Using the records that appear below, write out exactly the lines from the one with "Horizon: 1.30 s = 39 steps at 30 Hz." through the one with "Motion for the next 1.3", keeping both end lines.

= Beginning of Section =

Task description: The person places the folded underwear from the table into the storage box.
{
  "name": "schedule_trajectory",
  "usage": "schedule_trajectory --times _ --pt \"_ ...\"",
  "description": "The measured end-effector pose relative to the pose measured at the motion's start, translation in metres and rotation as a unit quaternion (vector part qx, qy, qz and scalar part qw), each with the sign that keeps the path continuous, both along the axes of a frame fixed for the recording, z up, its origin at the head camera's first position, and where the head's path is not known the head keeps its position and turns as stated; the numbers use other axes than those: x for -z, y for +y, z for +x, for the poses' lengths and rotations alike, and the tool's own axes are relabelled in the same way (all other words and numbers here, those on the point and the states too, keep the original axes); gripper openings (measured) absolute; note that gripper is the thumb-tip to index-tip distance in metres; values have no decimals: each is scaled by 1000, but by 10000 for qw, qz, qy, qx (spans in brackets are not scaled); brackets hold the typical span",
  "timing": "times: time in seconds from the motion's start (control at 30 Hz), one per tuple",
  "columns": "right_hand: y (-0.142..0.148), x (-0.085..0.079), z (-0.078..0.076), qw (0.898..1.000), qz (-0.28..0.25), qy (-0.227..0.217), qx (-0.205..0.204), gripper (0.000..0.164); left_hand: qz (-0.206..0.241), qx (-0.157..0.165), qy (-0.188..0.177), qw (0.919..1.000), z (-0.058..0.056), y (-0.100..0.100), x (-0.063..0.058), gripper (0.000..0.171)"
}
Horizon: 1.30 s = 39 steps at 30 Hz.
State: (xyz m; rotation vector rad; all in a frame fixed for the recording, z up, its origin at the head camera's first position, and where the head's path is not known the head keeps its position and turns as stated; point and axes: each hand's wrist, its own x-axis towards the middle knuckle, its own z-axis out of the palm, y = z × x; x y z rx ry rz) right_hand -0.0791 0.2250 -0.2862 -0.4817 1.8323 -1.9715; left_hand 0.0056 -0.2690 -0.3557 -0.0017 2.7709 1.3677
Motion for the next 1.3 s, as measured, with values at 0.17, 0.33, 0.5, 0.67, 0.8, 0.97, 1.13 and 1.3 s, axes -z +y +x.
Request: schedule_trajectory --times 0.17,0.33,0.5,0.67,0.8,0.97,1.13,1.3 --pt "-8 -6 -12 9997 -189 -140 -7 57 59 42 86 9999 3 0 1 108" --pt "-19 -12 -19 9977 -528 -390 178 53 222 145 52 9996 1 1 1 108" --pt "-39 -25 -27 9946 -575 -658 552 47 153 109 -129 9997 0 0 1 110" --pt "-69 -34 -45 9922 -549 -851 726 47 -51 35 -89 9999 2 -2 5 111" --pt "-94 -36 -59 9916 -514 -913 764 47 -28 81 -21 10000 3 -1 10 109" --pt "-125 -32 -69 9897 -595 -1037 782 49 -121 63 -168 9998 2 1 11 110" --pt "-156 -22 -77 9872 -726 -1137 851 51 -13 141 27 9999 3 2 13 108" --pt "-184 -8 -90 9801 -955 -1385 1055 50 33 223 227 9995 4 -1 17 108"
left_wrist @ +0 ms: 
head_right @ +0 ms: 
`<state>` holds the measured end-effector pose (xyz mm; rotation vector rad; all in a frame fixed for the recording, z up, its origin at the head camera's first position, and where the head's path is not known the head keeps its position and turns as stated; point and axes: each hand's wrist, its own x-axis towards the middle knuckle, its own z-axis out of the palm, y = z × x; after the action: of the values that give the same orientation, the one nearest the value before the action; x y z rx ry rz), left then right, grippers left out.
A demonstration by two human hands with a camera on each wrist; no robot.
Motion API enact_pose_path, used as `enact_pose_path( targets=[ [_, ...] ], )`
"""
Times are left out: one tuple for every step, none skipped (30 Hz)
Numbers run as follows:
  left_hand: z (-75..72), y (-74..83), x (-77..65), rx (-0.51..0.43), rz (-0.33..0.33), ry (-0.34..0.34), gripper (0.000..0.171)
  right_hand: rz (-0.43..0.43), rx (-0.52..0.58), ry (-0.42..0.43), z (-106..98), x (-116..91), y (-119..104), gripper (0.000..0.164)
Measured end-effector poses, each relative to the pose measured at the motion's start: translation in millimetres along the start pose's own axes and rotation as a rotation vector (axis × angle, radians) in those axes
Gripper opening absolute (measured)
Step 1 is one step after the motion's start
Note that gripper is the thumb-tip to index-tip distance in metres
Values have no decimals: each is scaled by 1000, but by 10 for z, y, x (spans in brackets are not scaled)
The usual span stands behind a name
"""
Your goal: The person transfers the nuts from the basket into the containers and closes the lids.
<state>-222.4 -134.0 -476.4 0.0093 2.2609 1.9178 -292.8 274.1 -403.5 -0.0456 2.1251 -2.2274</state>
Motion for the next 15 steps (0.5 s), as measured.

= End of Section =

> **OUTPUT**
Horizon: 1.30 s = 39 steps at 30 Hz.
State: (xyz m; rotation vector rad; all in a frame fixed for the recording, z up, its origin at the head camera's first position, and where the head's path is not known the head keeps its position and turns as stated; point and axes: each hand's wrist, its own x-axis towards the middle knuckle, its own z-axis out of the palm, y = z × x; x y z rx ry rz) right_hand -0.0791 0.2250 -0.2862 -0.4817 1.8323 -1.9715; left_hand 0.0056 -0.2690 -0.3557 -0.0017 2.7709 1.3677
Motion for the next 1.3 s, as measured, with values at 0.17, 0.33, 0.5, 0.67, 0.8, 0.97, 1.13 and 1.3 s, axes -z +y +x.

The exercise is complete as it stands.